Monday, 18 June 2012

London communities in the spotlight

London communities were in the spotlight last week.

BBC 2 has been running The Street History of our Streets.  Meanwhile, Radio 4's Today programme has been reporting on youth gangs.

I discovered The Secret History of our Streets via Jock Coats's blog.

Last week, the programme told us the history of streets in Deptford and Clerkenwell. This week it will look at the Caledonian Road.

The story of Deptford wasn't an isolated incident. Town planners decided how people should be living. They designed new estates that they considered better than the houses that were owned by the not so well off working class. To move the residents out, they had the houses designated as slums. Deptford had a thriving community.  Families lived together or nearby. They worked locally and some owned businesses. The businesses offered value for money services at prices people who lived in the area could afford. Children played in the streets and adults kept an eye on them.

As the compulsory purchase orders rolled in, people had no choice but to move and communities were torn apart as wealth was destroyed. The houses that survived are now worth over a million. Those working class people who were forced out would now be well-off and still serving the community they lived in.

Deptford, like so many other communities, has been broken. As the residents who had roots in the area left, people without a support network were moved in to the new council estates. It is not that these new residents were incapable of forming a community. It is that the new model living worked deliberately against it.

One of the outcomes has been the rise of youth gangs.

The town planners wanted to make things better. The problem was that they defined what better was: it entailed reshaping how people lived and behaved.

Thankfully, their well-intentioned plan hasn't quite worked.

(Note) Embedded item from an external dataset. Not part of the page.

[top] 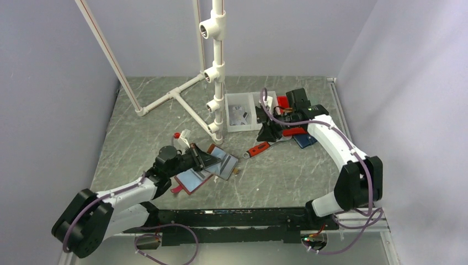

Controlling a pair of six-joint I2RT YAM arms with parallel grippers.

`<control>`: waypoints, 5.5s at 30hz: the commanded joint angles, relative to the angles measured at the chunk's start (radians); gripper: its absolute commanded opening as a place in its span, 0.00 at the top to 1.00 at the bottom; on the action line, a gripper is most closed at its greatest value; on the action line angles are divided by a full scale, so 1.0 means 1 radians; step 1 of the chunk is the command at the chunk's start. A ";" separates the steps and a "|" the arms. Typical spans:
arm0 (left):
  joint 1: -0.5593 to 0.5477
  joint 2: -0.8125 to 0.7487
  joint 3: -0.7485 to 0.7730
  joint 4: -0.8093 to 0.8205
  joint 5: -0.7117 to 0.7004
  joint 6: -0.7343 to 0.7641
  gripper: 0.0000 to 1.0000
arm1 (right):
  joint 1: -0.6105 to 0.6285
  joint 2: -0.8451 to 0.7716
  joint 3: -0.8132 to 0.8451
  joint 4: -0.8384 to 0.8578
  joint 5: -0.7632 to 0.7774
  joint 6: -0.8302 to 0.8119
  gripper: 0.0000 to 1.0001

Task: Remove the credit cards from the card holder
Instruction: Place the credit card in the storage box, then place the card holder at the center of the board, then remove the credit card from the card holder.

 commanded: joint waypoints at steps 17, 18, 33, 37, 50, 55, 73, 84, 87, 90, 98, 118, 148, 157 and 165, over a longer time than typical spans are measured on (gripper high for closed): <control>-0.196 0.295 0.047 0.220 -0.235 -0.063 1.00 | 0.010 -0.052 -0.061 -0.036 -0.202 -0.213 0.63; -0.187 0.310 0.031 0.230 -0.232 -0.060 1.00 | 0.018 -0.046 -0.062 -0.036 -0.200 -0.212 0.63; -0.121 0.161 0.074 -0.297 -0.171 0.154 1.00 | 0.216 0.048 -0.089 -0.037 -0.095 -0.303 0.63; -0.121 0.059 0.089 -0.483 -0.228 0.206 0.99 | 0.262 0.048 -0.134 -0.014 -0.096 -0.374 0.63; -0.119 0.031 0.173 -0.783 -0.332 0.254 0.82 | 0.412 0.091 -0.215 0.145 0.046 -0.362 0.65; -0.119 -0.086 0.198 -0.870 -0.358 0.267 0.66 | 0.466 0.118 -0.221 0.208 0.133 -0.316 0.74; -0.115 -0.346 -0.051 -0.251 -0.190 0.074 0.54 | 0.491 0.188 -0.150 0.211 0.145 -0.194 0.92; -0.115 -0.163 -0.030 -0.135 -0.151 0.067 0.53 | 0.475 0.185 -0.160 0.204 0.142 -0.225 0.94; -0.115 -0.148 -0.031 -0.147 -0.172 0.053 0.53 | 0.475 0.181 -0.163 0.206 0.153 -0.231 0.94; -0.115 -0.147 0.008 -0.288 -0.247 0.012 0.52 | 0.476 0.180 -0.168 0.210 0.170 -0.237 0.95; -0.114 -0.141 0.021 -0.338 -0.276 0.000 0.52 | 0.475 0.186 -0.176 0.220 0.213 -0.248 0.95; -0.114 -0.078 0.027 -0.337 -0.272 -0.028 0.52 | 0.476 0.196 -0.175 0.215 0.249 -0.259 0.95; -0.115 0.043 0.036 -0.254 -0.213 -0.055 0.53 | 0.476 0.217 -0.168 0.200 0.279 -0.273 0.95; -0.114 0.125 0.053 -0.190 -0.163 -0.050 0.55 | 0.476 0.238 -0.162 0.191 0.297 -0.277 0.99; -0.115 0.220 0.054 -0.089 -0.105 -0.015 0.67 | 0.476 0.267 -0.154 0.179 0.316 -0.281 1.00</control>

The sense of responsibility and community continues because it is part of human nature. That is why communities developed in the first place.

If one wants an example of someone taking responsibility for a problem, a problem they didn't cause, and offering a solution without the help of the State it was given on Wednesday morning on the Today Programme. The story of Mimi Asher and her work decommissioning a youth gang is extraordinary and heart-rending.